Self-contained proof of $\chi^2$ test for independence in two-way tables?

84 Views Asked by At

How can I derive the asymptotic distribution of the $\chi^2$ statistic for independence in two-way tables?

For those who are unfamiliar, here is the setup of the problem. We classify $n$ individuals in terms of two categorical variables $A=\{a_1,\dotsc, a_I\}$ and $B=\{b_1,\dotsc,b_J\}$. We can arrange the data in a table \begin{array}{c|c|c|c|} & b_1 & b_2 & \cdots & b_J &\text{total}\\ \hline a_1 & n_{11}& n_{12}&\cdots &n_{1J}&R_1\\ \hline \vdots & \vdots & & &\vdots&\vdots\\ \hline a_I & n_{I1} & n_{I2}& & n_{IJ}&R_I\\ \hline \text{total} & C_1 & C_2& \cdots & C_J & n\\ \hline \end{array} where $n_{ij}$ counts the number of individuals classified as $a_i$ and $b_j$, $R_i$ and $C_j$ are the row $i$ and column $j$ totals, respectively, and $n=\sum_{i,j}n_{ij}$. If $A$ and $B$ are independent, then we expect to see $E_{ij} = R_i C_j/n$ individuals in cell $(i,j)$. Pearson's $\chi^2$ statistic is defined as \begin{align*} X^2=\sum_{i,j}\frac{(n_{ij}-E_{ij})^2}{E_{ij}}. \end{align*} If $A$ and $B$ are independent, then $X^2\overset{d}{\to}\chi^2_{(I-1)(J-1)}$ as $n\to\infty$.

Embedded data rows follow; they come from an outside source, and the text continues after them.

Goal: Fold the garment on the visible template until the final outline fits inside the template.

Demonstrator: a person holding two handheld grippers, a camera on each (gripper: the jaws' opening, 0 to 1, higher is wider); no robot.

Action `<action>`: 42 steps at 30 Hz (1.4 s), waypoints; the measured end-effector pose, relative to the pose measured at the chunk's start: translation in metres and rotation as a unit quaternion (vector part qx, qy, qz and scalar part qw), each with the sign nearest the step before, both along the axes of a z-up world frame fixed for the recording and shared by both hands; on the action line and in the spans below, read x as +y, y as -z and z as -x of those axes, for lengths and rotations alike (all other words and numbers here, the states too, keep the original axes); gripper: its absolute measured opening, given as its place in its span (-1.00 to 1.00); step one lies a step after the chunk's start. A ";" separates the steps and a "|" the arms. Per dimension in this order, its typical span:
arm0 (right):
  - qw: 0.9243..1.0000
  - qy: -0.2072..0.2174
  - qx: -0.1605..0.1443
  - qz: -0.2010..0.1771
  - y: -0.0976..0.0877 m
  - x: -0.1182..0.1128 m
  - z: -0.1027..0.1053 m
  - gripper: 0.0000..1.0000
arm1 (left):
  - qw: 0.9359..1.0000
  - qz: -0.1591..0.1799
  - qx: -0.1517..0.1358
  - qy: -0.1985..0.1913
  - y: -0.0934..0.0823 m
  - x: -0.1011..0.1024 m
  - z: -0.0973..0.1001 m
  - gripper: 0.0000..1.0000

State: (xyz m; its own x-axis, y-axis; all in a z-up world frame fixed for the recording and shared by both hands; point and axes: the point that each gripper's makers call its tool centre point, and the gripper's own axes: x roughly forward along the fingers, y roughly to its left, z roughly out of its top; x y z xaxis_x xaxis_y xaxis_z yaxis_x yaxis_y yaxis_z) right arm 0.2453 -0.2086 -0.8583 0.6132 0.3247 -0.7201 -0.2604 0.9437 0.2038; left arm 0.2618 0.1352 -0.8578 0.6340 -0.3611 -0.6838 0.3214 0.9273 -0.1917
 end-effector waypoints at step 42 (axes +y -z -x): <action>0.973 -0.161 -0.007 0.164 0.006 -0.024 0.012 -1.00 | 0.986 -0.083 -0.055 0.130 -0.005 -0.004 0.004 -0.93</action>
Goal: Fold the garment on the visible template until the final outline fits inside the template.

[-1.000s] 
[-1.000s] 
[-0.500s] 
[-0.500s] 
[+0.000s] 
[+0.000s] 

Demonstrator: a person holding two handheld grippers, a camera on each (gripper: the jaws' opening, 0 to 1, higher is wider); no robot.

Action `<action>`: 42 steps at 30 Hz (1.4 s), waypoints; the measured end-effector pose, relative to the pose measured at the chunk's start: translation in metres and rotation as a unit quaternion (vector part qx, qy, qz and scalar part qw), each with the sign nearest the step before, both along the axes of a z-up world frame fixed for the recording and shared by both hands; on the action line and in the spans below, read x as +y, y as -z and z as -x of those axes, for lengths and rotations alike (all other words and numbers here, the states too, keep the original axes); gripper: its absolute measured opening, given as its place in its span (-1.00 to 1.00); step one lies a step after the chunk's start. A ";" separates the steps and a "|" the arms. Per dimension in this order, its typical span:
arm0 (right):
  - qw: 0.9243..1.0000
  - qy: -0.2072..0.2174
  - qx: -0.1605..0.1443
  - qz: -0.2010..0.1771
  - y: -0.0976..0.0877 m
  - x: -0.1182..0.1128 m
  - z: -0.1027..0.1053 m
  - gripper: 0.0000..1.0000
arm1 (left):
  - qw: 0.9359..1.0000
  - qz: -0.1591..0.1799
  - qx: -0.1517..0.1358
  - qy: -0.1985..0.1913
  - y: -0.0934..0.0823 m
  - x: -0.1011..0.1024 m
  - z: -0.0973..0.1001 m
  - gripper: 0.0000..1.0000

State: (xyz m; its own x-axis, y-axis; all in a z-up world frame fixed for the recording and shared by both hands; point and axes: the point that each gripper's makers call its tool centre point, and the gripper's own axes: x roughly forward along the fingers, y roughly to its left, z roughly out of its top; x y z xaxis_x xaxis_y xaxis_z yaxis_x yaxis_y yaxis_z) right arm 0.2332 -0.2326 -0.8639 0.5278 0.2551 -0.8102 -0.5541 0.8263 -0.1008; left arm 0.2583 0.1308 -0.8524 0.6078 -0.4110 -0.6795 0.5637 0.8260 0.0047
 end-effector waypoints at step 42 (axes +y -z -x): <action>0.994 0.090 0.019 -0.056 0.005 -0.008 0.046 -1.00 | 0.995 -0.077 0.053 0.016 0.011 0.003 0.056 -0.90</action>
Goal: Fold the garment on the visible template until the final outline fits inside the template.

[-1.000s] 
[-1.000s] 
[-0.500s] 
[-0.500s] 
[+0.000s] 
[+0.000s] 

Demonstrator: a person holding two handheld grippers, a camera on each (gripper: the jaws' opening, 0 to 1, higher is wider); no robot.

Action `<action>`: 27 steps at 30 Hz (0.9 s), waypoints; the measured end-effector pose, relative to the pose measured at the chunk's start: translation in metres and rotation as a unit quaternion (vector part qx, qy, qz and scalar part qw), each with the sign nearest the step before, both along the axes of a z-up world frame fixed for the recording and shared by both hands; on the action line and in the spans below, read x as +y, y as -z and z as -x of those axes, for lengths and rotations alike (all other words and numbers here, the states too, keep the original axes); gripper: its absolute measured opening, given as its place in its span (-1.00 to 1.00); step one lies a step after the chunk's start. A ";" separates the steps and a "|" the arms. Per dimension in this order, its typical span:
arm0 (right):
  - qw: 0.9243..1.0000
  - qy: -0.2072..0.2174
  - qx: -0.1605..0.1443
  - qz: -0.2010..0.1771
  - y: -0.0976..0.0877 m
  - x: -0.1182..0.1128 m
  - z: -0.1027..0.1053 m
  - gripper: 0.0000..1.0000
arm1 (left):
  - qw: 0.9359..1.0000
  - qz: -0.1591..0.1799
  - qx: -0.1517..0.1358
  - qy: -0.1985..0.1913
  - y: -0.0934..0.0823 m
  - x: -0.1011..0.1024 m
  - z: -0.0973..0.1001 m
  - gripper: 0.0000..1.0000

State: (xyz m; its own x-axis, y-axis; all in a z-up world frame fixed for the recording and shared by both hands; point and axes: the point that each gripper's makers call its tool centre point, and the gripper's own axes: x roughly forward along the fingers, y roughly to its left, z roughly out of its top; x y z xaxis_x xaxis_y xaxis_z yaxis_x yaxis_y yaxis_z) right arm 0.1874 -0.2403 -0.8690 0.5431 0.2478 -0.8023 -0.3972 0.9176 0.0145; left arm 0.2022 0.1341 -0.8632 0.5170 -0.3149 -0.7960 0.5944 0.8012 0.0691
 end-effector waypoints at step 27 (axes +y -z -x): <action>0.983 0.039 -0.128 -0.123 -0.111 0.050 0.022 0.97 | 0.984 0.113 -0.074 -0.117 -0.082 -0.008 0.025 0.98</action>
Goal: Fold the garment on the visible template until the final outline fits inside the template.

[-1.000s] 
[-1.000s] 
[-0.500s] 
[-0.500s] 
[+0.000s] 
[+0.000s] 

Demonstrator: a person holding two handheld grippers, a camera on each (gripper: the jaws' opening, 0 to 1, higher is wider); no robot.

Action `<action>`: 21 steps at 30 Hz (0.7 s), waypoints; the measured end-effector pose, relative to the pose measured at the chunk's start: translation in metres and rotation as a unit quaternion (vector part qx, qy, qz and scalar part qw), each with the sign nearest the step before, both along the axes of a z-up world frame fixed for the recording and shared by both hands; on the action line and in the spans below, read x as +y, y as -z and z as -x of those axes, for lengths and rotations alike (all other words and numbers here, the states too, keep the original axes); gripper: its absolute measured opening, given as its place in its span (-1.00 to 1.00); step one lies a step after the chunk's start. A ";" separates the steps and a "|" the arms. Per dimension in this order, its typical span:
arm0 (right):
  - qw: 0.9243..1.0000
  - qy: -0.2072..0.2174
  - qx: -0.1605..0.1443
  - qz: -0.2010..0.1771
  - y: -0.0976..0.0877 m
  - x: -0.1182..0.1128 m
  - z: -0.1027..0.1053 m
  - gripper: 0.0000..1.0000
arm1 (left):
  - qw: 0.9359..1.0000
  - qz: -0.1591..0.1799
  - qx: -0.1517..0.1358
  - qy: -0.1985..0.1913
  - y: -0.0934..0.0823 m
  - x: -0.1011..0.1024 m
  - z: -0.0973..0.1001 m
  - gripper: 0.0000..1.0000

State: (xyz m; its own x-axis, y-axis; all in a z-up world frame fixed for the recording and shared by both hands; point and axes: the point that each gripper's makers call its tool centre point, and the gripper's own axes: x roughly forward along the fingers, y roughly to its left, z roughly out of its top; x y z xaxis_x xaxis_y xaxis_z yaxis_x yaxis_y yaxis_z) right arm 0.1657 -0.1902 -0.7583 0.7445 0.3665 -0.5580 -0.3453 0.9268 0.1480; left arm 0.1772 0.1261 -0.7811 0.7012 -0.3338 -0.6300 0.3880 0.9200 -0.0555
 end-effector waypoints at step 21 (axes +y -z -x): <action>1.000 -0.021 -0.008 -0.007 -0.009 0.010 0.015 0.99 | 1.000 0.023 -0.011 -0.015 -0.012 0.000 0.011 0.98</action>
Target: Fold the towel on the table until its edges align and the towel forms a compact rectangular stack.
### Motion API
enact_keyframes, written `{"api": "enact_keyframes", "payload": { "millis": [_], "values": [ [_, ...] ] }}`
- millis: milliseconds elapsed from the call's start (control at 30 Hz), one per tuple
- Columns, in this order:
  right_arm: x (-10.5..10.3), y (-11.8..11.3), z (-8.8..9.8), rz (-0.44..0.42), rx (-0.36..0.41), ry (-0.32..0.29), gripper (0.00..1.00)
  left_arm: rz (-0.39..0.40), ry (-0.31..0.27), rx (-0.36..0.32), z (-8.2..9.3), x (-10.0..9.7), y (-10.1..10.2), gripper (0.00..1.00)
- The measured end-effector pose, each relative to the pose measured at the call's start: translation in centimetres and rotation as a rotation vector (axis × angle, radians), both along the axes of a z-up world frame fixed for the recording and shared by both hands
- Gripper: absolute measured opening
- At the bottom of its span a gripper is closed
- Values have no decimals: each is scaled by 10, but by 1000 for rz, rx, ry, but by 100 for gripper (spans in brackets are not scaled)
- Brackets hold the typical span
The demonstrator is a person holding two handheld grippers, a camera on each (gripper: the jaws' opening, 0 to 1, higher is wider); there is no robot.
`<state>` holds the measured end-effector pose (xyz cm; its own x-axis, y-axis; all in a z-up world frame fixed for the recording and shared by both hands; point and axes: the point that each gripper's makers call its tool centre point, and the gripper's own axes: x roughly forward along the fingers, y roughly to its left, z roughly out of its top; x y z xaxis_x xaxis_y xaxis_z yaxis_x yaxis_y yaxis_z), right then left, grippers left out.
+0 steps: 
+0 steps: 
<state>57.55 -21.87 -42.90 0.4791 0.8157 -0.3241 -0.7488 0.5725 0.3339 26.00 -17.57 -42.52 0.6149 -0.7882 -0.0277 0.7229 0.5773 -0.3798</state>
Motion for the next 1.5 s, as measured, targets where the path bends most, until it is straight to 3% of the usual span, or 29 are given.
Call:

I would like to know how to explicitly calculate this asymptotic distribution. I understand how to derive the asymptotic distribution of Pearson's $\chi^2$ statistic for goodness-of-fit, but this appears significantly more complicated because of the multiple factors and the constant row/column sums, and I'm not quite sure where to begin.